→ **To do**:
Set the listing down again in full, word for word, with the pictures left out.

*** Opening Data to use ***

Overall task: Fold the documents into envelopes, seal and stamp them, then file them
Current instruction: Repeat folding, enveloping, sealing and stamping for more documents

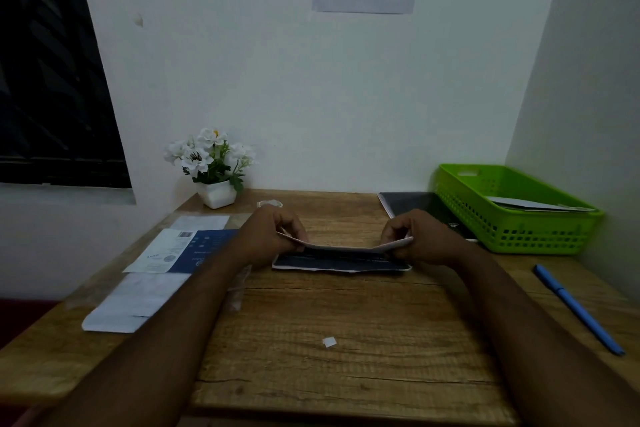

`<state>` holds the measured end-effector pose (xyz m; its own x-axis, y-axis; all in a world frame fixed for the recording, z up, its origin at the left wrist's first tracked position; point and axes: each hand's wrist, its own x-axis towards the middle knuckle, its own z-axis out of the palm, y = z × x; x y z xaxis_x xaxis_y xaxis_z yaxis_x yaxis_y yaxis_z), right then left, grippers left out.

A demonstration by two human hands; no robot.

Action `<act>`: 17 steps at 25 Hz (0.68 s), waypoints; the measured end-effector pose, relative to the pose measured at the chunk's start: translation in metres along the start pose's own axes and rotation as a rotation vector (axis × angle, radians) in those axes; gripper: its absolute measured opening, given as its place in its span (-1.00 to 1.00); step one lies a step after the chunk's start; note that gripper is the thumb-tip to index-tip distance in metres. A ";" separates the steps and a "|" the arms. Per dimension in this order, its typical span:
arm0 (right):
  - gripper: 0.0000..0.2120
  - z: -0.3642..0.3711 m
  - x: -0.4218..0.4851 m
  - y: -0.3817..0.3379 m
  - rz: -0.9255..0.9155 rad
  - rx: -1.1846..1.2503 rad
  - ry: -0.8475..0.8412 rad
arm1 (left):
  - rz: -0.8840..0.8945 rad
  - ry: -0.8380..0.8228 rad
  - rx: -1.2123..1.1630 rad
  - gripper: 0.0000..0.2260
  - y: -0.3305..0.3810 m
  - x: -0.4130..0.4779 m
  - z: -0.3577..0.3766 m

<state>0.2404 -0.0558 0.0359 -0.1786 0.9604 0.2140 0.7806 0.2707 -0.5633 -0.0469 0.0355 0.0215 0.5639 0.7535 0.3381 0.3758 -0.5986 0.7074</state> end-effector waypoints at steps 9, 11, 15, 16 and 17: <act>-0.49 -0.002 0.001 0.006 0.031 -0.038 -0.042 | -0.008 -0.199 0.051 -0.82 -0.003 0.000 -0.004; -0.48 -0.004 -0.001 0.006 0.010 -0.063 -0.087 | -0.024 -0.216 0.019 -0.80 0.000 -0.001 -0.004; -0.64 -0.008 -0.003 0.001 -0.032 -0.058 -0.090 | -0.060 -0.209 -0.035 -0.87 0.004 -0.002 -0.003; -0.67 -0.005 -0.001 -0.001 -0.046 -0.045 -0.058 | -0.062 -0.207 -0.035 -0.89 0.004 -0.002 -0.001; -0.68 -0.001 0.001 -0.005 -0.062 -0.030 -0.036 | -0.062 -0.201 -0.031 -0.88 0.005 -0.002 0.001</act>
<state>0.2370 -0.0561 0.0394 -0.2477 0.9438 0.2189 0.7847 0.3280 -0.5260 -0.0452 0.0312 0.0237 0.6768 0.7175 0.1647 0.3934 -0.5417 0.7429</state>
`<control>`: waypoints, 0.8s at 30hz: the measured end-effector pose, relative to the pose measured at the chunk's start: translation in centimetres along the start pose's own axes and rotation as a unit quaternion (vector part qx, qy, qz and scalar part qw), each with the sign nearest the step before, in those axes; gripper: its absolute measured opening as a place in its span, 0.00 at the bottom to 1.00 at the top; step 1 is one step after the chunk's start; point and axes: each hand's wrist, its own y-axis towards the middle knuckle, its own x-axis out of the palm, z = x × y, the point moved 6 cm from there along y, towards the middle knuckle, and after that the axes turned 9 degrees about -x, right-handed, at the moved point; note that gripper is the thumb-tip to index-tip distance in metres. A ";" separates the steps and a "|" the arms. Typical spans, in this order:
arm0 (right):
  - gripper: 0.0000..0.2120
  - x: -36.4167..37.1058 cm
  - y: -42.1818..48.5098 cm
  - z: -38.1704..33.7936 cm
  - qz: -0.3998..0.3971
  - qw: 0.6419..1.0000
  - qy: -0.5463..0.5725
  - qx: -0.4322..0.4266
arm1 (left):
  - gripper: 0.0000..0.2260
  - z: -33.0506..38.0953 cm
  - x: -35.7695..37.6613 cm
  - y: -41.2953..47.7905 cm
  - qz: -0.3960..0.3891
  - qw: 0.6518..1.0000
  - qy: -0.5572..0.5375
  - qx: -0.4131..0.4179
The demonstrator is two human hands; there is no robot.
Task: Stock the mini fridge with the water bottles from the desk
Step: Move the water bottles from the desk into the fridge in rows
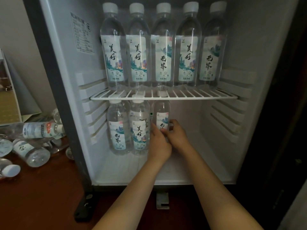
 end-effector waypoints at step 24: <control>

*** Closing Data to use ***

→ **Response below**:
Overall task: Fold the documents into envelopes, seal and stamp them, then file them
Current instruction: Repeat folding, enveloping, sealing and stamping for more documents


`<state>` holds the measured end-effector pose (xyz m; its own x-axis, y-axis; all in a world frame fixed for the recording, z up, its origin at the left wrist's first tracked position; point and axes: each hand's wrist, its own x-axis towards the middle knuckle, its own z-axis out of the palm, y = z × x; x y z xaxis_x xaxis_y xaxis_z yaxis_x yaxis_y yaxis_z), right then left, grippers left out.

A demonstration by two human hands; no robot.

Action `<act>`: 17 steps at 25 Hz (0.68 s), waypoints; the measured end-effector pose, relative to the pose measured at the chunk's start: translation in metres along the start pose's own axes and rotation as a rotation vector (axis × angle, radians) in those axes; gripper: its absolute measured opening, given as its place in its span (-1.00 to 1.00); step one lies a step after the chunk's start; note that gripper is the thumb-tip to index-tip distance in metres. A ";" separates the steps and a "|" the arms. Per dimension in this order, its typical span:
arm0 (right):
  - gripper: 0.0000..0.2120
  - z: -0.3642..0.3711 m
  - x: -0.4218..0.4851 m
  - y: -0.3817..0.3379 m
  - rz: -0.9255..0.9155 rad
  - rx: -1.1846..1.2503 rad
  - ry: -0.8475..0.8412 rad
arm1 (left):
  - rz: -0.8840..0.8945 rad
  - ry: -0.8380..0.8228 rad
  - rx: -1.2123..1.1630 rad
  - gripper: 0.0000..0.2260
  - y: -0.3305..0.3810 m
  - x: -0.4130..0.4779 m
  - z: -0.3577..0.3766 m

<state>0.2404 -0.0558 0.0359 -0.1786 0.9604 0.2140 0.7806 0.2707 -0.5633 -0.0469 0.0355 0.0215 0.5639 0.7535 0.3381 0.3758 -0.5986 0.7074</state> end-effector waypoints at steps 9, 11, 15, 16 and 17: <act>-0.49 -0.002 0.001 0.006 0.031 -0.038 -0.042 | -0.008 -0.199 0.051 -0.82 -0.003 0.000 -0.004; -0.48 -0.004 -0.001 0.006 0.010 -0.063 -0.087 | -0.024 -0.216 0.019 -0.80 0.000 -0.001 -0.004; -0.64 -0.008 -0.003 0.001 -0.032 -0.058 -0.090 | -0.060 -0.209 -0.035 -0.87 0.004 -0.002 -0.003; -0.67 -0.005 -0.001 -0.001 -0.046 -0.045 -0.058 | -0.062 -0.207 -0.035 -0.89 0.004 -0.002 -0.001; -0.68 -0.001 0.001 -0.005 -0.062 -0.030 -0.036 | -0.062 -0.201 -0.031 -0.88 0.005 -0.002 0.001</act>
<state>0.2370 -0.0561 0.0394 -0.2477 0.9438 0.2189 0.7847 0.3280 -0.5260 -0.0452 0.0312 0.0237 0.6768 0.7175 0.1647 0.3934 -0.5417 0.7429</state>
`<control>`: waypoints, 0.8s at 30hz: the measured end-effector pose, relative to the pose measured at the chunk's start: translation in centimetres along the start pose's own axes and rotation as a unit quaternion (vector part qx, qy, qz and scalar part qw), each with the sign nearest the step before, in those axes; gripper: its absolute measured opening as a place in its span, 0.00 at the bottom to 1.00 at the top; step 1 is one step after the chunk's start; point and axes: each hand's wrist, its own y-axis towards the middle knuckle, its own x-axis out of the palm, z = x × y, the point moved 6 cm from there along y, towards the middle knuckle, and after that the axes turned 9 degrees about -x, right-handed, at the moved point; note that gripper is the thumb-tip to index-tip distance in metres. A ";" separates the steps and a "|" the arms. Typical spans, in this order:
arm0 (right):
  - gripper: 0.0000..0.2120
  - x: -36.4167..37.1058 cm
  - y: -42.1818..48.5098 cm
  - z: -38.1704..33.7936 cm
  - qz: -0.3998..0.3971
  - qw: 0.6419..1.0000
  - qy: -0.5463..0.5725
  - qx: -0.4322..0.4266
arm1 (left):
  - gripper: 0.0000..0.2260
  - z: -33.0506..38.0953 cm
  - x: -35.7695..37.6613 cm
  - y: -41.2953..47.7905 cm
  - qz: -0.3960..0.3891
  - qw: 0.6518..1.0000
  - qy: -0.5572..0.5375
  - qx: -0.4131..0.4179
The demonstrator is two human hands; there is no robot.
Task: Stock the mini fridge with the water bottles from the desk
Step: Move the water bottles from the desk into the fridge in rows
 end-effector waypoints at step 24: <control>

With that, the exercise is finished.